Pyongyang has engaged in weeks of angry rhetoric in
response to a UN security council resolution expanding sanctions following its
third nuclear test and to ongoing joint exercises by South Korean and US
forces.
But analysts noted that while the latest move by
Pyongyang was substantive, it was also a non-military one made amid concerns
that the North might be planning another missile or nuclear test.
The Kaesong industrial complex has been a much-needed
source of income for the impoverished North and a cheap source of workers for
labour-intensive South Korean firms.
The statement from a senior party Workers' party
official, carried by the KCNA state news agency, warned that operations would
be suspended while the future of Kaesong was reviewed.
"The zone is now in the grip of a serious
crisis," Kim Yang Gon said. "It is a tragedy that the industrial
zone, which should serve purposes of national reconciliation, unity, peace and
reunification, has been reduced to a theatre of confrontation between
compatriots and war against the North."
He did not mention the 475 South Korean managers still
at Kaesong. The North has prevented personnel and supplies from entering from
the South since last week.
North Korean workers at the South-owned Shinwon
clothes company in Kaesong industrial park. Photograph: Lee Jae-Won/Reuters
According to Associated Press, about a dozen of more
than 120 South Korean companies at Kaesong have halted production owing to lack
of supplies.
"The temporary suspension is likely to become the
final sigh of the sunshine policy as we knew it," said Leonid Petrov, an expert
on the North at Australian National University.
"It's understandable that as they proclaimed war
it would be inconsistent with the desire to produce sneakers and LCDs at the
same time … North Korea is sending a strong message to prove that money means
nothing for the regime and its nuclear missile programmes are not for sale and
not negotiable."
Seoul's policy of free-flowing aid and engagement was
ended by South Korea's previous president, Lee
Myung-bak, who took office in 2008. Petrov argued future attempts at
co-operation would have to start from scratch, adding: "It is unlikely it
will happen under Park Geun-hye given the conservative origins of her party.
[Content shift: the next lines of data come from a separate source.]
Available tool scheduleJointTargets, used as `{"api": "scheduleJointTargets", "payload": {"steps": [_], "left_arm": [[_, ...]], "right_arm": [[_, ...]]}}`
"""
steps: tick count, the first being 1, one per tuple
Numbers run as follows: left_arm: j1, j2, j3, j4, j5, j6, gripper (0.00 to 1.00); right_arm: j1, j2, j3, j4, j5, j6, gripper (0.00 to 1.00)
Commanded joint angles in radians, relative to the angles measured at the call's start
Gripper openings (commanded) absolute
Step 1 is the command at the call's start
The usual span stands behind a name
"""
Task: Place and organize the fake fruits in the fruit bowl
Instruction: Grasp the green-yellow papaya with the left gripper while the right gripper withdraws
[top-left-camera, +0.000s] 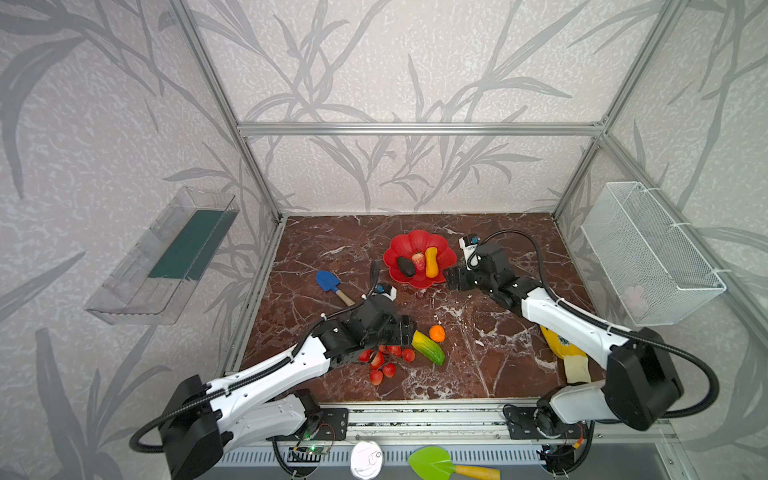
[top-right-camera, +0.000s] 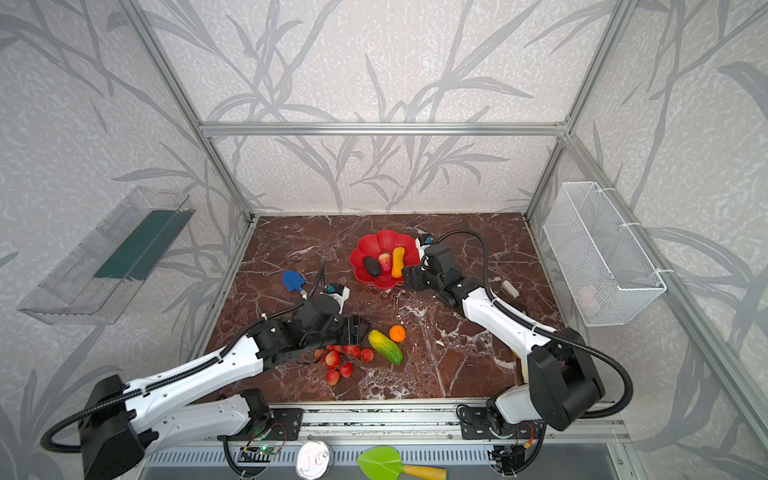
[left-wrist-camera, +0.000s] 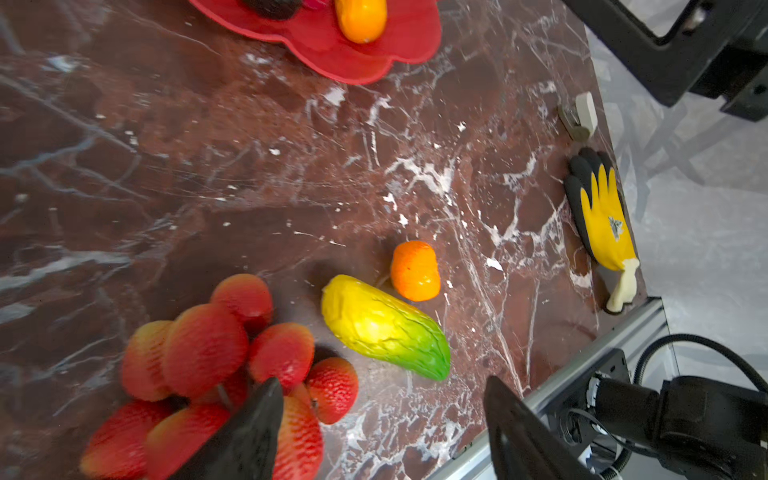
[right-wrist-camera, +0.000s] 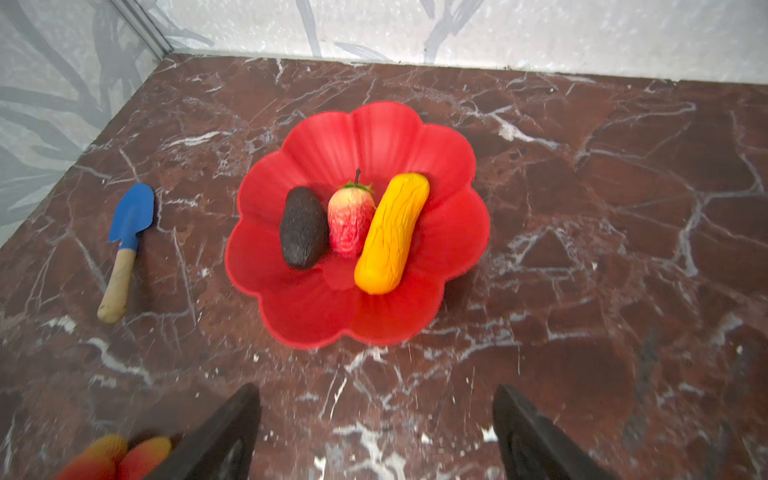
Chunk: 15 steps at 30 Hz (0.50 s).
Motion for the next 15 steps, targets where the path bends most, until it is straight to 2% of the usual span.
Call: {"api": "scheduleJointTargets", "payload": {"steps": [1, 4, 7, 15], "left_arm": [[-0.05, 0.071, 0.057, -0.031, -0.036, -0.022, 0.77], [-0.064, 0.145, 0.073, -0.013, -0.004, -0.027, 0.78], [-0.068, 0.228, 0.09, 0.006, 0.039, -0.009, 0.79], [-0.072, 0.38, 0.144, -0.008, 0.102, -0.007, 0.8]], "right_arm": [[-0.003, -0.107, -0.096, -0.041, 0.01, 0.018, 0.94], [-0.004, -0.201, -0.151, -0.073, 0.035, 0.014, 0.99], [-0.005, -0.257, -0.178, -0.094, 0.054, 0.005, 0.99], [-0.008, -0.278, -0.188, -0.113, 0.041, -0.006, 0.99]]}}
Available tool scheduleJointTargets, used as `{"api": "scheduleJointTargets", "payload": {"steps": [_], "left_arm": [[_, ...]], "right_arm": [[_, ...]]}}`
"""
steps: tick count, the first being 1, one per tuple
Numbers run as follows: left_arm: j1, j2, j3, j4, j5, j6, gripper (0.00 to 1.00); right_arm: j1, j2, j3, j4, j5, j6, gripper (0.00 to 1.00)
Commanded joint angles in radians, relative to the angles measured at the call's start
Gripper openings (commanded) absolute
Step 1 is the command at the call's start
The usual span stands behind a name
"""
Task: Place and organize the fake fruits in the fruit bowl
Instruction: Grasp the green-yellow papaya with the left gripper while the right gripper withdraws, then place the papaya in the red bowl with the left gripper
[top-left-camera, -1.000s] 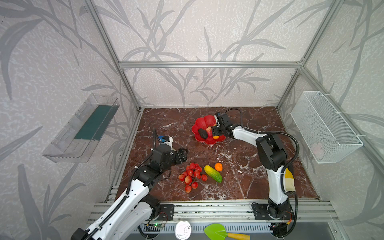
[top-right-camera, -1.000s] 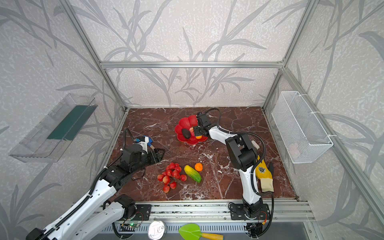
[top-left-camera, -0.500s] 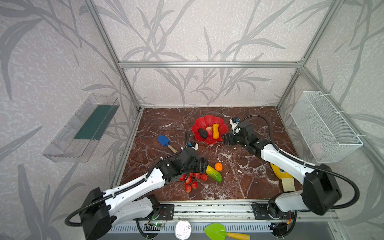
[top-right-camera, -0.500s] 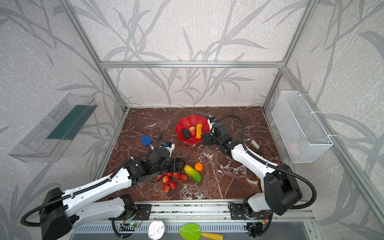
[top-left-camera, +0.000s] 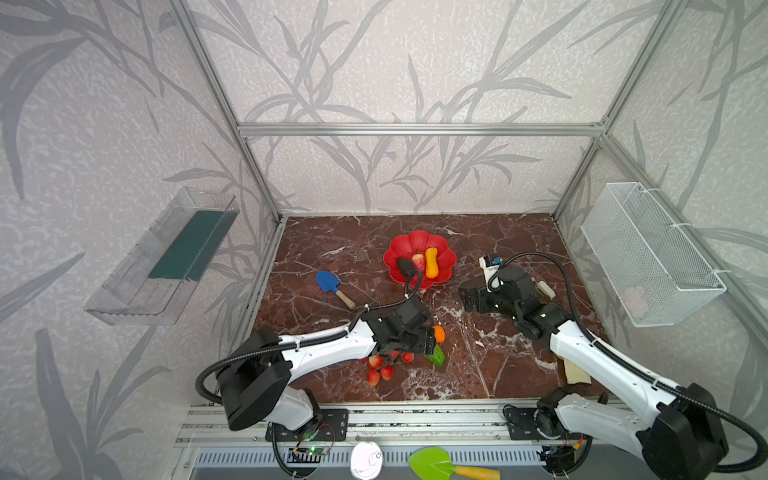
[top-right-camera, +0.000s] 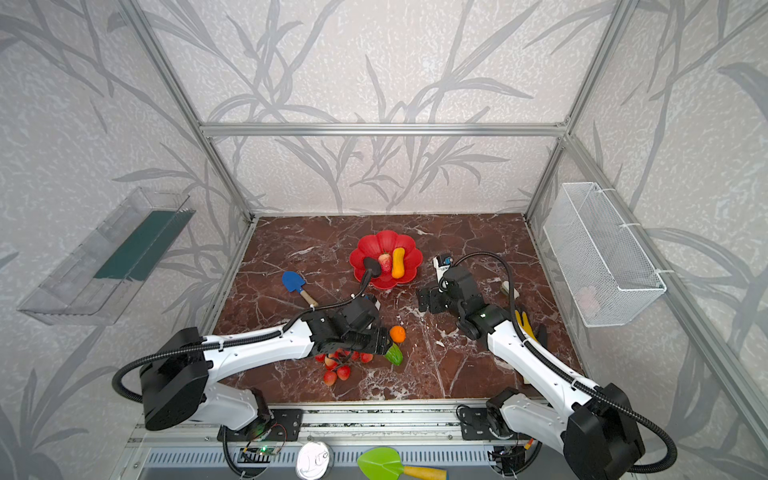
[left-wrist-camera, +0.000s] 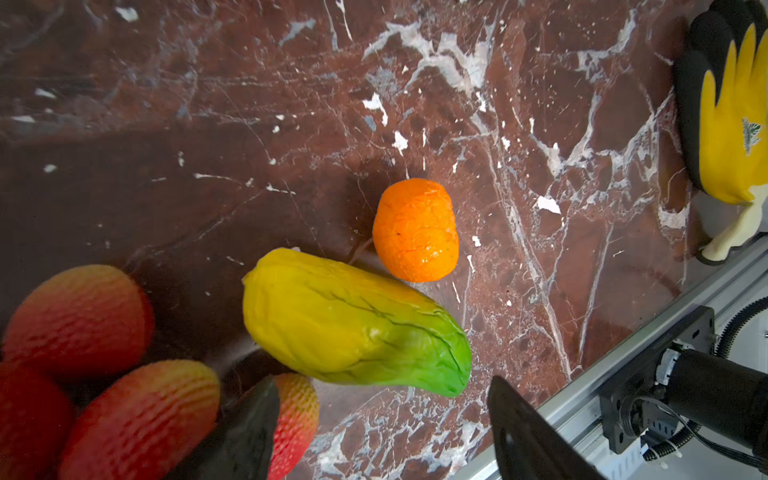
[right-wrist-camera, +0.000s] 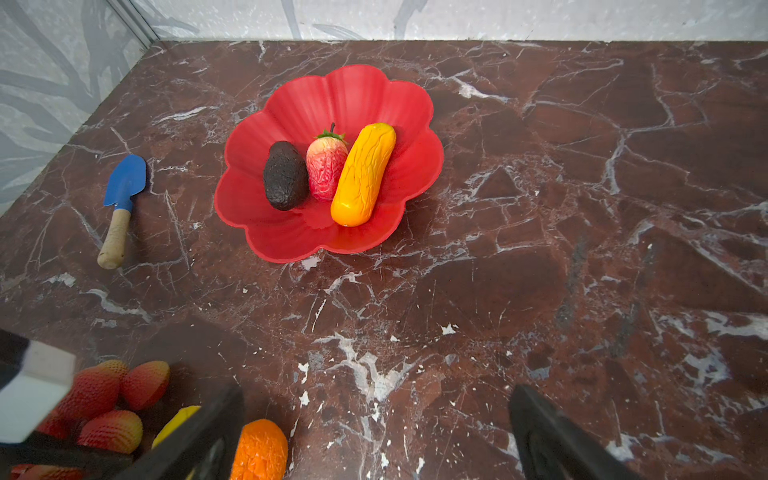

"Many people blamed the sunshine policy for being
ineffective, but that's not correct: it was too successful for its time. It
achieved a lot but was too dangerous for the North and too expensive for the
South."
James Hoare, the former British chargé d'affaires in
Pyongyang, said: "It may be that among the military there are those who
never liked [Kaesong] and saw it as a Trojan horse. It may be they've decided
they won't carry on with it, but they could still row backwards. It is not militarily
threatening. It's a gesture which to me looks foolish from the North Korean
point of view, but it isn't firing rockets or doing a nuclear test."
He pointed out that attempts at engagement with the
North had often stumbled, from the early 1970s onwards. But he added:
"It's very unfortunate for the workers, who will lose their
wages and other perks."
Stephan Haggard of the Washington-bade Peterson
Institute, an expert on North Korean economics, wrote last year: "For North Korea,
[Kaesong] is a cash cow that even hardliners have been loath to push the way of
the Mount Kumgang project. Since 2004, total wage payments for North Korean
workers in the KIC has totalled $245.7m, rising from $380,000 in 2004 … to
$45.93m in the first half of 2012. For Pyongyang, even hardliners can see that
this is a no-brainer."
One possibility is that the North believes it must
threaten a clearly valuable asset to send the message that it is serious in its
stance. Another possibility mooted by experts is that it could hope to
expropriate the factories and hand them over to members of the elite,
bolstering domestic support for the regime.